Rachel Kavanaugh’s production runs until 20 October
Despite taking place in the star Winnebago on the set of a film shoot in Iceland, Adrian Edmondson and Nigel Planer’s loquacious comedy is a quintessential stage play. It’s Headed Straight Towards Us is steeped in theatrical lore and references, infused with “luvviedom”, and will be catnip to anyone obsessed with acting and actors. It’s also very funny, rip-roaringly so if you’re in the performing arts or are close to somebody who is.
The initial premise is simple: hellraising former star Gary (Rufus Hound), now reduced to single-line cameos in high-budget fantasy flicks like the one being shot here, fetches up in the trailer of precious leading man Hugh (Samuel West) after a bender. Gary and Hugh have history since they went to drama school together (“does one ever truly leave?” ponders Hugh, fruitily) but more recently have been feuding over an unfortunate and very public lunch incident involving custard and Alan Bennett.
Gary is a womaniser, Hugh was married but has recently come out, and is trying, from a distance, to stem the flow of furniture leaving his house as his Russian boyfriend sells it all off.

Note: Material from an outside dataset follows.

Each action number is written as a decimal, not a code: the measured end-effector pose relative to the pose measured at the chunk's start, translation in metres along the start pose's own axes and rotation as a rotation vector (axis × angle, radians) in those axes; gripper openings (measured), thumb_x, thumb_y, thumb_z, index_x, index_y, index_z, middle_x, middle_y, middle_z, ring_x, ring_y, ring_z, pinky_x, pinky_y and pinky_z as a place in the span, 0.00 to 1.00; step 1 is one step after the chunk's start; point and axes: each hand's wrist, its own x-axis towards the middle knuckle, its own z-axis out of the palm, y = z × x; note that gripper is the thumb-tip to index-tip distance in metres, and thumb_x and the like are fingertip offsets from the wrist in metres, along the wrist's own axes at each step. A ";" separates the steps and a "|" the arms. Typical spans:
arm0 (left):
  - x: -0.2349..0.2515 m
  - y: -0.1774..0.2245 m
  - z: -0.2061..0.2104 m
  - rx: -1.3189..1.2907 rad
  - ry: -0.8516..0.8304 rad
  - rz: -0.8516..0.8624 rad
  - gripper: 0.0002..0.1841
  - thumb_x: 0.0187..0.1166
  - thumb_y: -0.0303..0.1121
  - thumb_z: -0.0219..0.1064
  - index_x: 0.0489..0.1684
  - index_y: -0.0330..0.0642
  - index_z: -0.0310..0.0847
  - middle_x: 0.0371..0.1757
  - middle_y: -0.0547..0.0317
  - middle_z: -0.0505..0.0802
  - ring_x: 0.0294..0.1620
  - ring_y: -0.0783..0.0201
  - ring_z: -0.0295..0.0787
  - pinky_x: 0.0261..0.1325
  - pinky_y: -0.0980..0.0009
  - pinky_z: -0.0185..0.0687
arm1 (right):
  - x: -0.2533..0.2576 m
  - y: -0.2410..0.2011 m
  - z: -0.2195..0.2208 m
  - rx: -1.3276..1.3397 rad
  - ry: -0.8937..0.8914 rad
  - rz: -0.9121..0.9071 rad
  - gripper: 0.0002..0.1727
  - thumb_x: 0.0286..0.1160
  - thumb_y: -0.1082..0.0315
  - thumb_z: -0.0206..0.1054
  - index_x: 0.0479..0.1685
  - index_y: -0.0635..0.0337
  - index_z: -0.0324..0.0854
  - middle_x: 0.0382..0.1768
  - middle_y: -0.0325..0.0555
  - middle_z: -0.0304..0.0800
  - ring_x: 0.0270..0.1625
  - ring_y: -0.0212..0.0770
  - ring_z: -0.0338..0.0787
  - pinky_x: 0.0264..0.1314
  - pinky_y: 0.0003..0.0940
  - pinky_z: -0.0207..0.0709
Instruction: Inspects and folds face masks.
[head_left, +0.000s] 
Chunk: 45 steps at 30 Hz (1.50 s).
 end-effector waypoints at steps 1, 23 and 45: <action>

Trying to keep the peace while ensuring the filming schedule keeps on track is 21-year-old assistant Leela (Nenda Neururer) who has problems of her own. We would appear to be in for a couple of hours of cattiness and infighting, and we do get a fair amount of that, but Edmondson and Planer go further.
All three characters’ lives are coming apart at the seams, but then Mother Nature gets in on the act. Leela reveals that the trailer they’re sitting in is perched on an ice plane over the mouth of Eyjafjallajökull, the not-so-dormant volcano that disrupted countless international flights in 2010 (“I was stuck in Tuscany with Benedict Cumberbatch” recalls Hugh), and that there are volcanic developments afoot. Before long, this hapless trio are stranded on a different sheet of ice from the rest of the film crew and the fissure dividing them has become a ravine which swiftly develops into a gorge.
Rachel Kavanaugh’s deft, pacy production doesn’t belabour the metaphor and skilfully brews an atmosphere of mounting panic that periodically breaks through the urbane surfaces of this trio of self-absorbed characters. Although they’re each, in their own way, quite comically awful, the flawless acting and the sparkle of the writing ensure that these selfish, damaged people remain likeable throughout.
In a beautifully layered performance, West captures precisely the monstrous self-regard but strangely lovable demeanour of the kind of man who joins Alcoholics Anonymous for the networking opportunities (“I got a couple of tellys”) rather than because of his drinking. The way his face goes from concerned frown to subtle grin when discussing his newly impecunious ex-wife is telling and hilarious.
Hound makes vivid the demons that haunt Gary, and entirely convinces as a man who has covered his innate talent and thirst for the craft of acting with veneers of booze and outrageous behaviour for years. He’s great fun, but also peculiarly heart-catching. Neururer is a glorious breath of fresh air as the young woman who’s mostly more mature and pragmatic than these two men who are old enough to be her father.
Michael Taylor’s trailer set seems pretty basic at first look but proves unsettlingly moveable as the play progresses. The script is stronger on throwaway theatrical trivia and in-jokes (“I did six months at the Royal Court, I think I know how to grunt” says Gary at one point) than on real insight perhaps, but it’s hugely enjoyable. The only times it comes a little unstuck is in the lengthy confessional sections that each character gets: although nicely written, they feel slightly forced. Nonetheless, the relationship of actors to their craft, and the various ways alcohol affects different humans are explored with real sensitivity and wisdom. Plus it is frequently laugh-out-loud funny.
All in all, this feels like a potential smash hit.